Faktycznie, jest kilka osób ze sporym stażem, ale są raczej ze względu na przywiązanie do ludzi/miejsca a nie dla przyjemności. Po latach człowiek się przyzwyczaja, dodatkowo jeżeli jest to osoba z okolic Herb to bez względu czy z premią/lub bez premii będzie pracować. Chociaż na 100% zaangażowanie takiej osoby nie ma co liczyć ale sztuka jest sztuka a motywacja jest na corocznych prezentacjach podczas spotkań wigilijnych. Ogólnie firmę można polecić osobą po szkole i nie ważne czy średnie czy wyższe wykształcenie ma kandydat do pracy. Na pewno uzyska szereg zdolności, które będzie mógł wykazać u przyszłego pracodawcy.

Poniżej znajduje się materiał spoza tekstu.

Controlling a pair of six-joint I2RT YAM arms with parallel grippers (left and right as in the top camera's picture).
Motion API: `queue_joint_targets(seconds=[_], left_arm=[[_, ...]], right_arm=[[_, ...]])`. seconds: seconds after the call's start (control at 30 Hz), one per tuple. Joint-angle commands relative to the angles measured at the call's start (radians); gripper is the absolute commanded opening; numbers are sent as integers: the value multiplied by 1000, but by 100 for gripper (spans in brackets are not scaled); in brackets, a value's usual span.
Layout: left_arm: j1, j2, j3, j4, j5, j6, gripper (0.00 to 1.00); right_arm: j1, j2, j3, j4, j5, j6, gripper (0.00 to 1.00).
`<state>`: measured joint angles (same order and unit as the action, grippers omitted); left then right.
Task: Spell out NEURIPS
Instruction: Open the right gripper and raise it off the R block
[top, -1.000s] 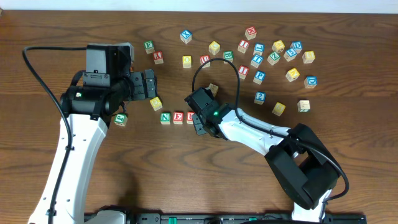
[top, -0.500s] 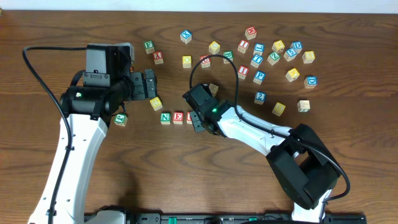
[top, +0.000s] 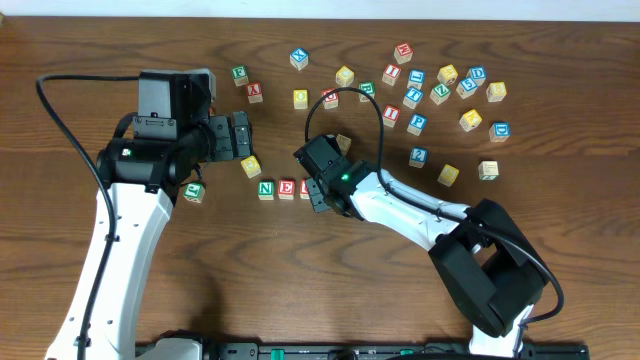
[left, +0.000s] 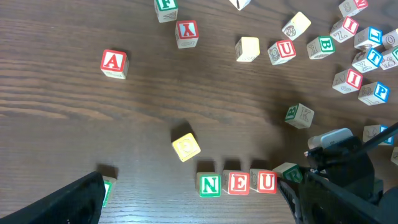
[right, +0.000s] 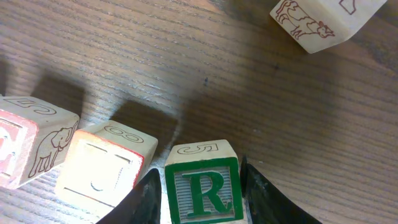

Niestety tak jest jak piszę. Po roku pracy, naturalne jest że młody ambitny człowiek chce się rozwijać. W parze z pozyskiwanym doświadczeniem powinno wzrastać wynagrodzenie. W rzeczywistości tak nie jest, osoby z wieloletnim doświadczeniem zarabiają mniej lub więcej tyle co w dyskoncie i to niezależnie od działu. Stąd ta wieeelka rotacja pracowników wszystkich szczebli od magazyniera po konstruktora. Można śmiało kierować się stwierdzeniem że Yawal, jest niczym szkoła zawodowa. Uczy od podstaw, przygotowuje do zawodu a później puszcza w branże talenty choć zdarzają się też nieźli agenci co byli już wszędzie a na końcu wylądowali w owianym złą sławą Yawalu bo kaska się zgadza lub też musieli by szukać pracy w odległym powiecie tudzież województwie.
Cała prawda i rzeczywistość - firma typowo nastawiona na młodą i tanią siłę roboczą do nauczenia żeby nie wymagała niczego na wejściu, a po maks 3 latach trzeba szukać innej firmy jeśli osoba chce się dalej rozwijać i nie popaść w stagnację jak reszta którzy tu z różnych powodów pozostali. Ale jeszcze bardzo waże o czym Majkel nie pisał - tych doświadczonych pracowników wieloletnich z każdym rokiem jest coraz mniej ponieważ są sukcesywnie zwalniani przez to że mają zbyt dużą wiedzę, przez co są bardzo niewygodni dla niektórych osób, a zastępowane są osobami kompletnie z kosmosu które nic nie wnoszą do firmy tylko zamęt. Podsumowując: jest to dobra firma dla kogoś po studiach na maks 3 lata (dłuższe siedzenie Ci nic nie da kompletnie bo tylko stracisz czas na rozwój i większe pieniądze w innej firmie) żeby czegoś się nauczyć i ruszać na rynek pracy.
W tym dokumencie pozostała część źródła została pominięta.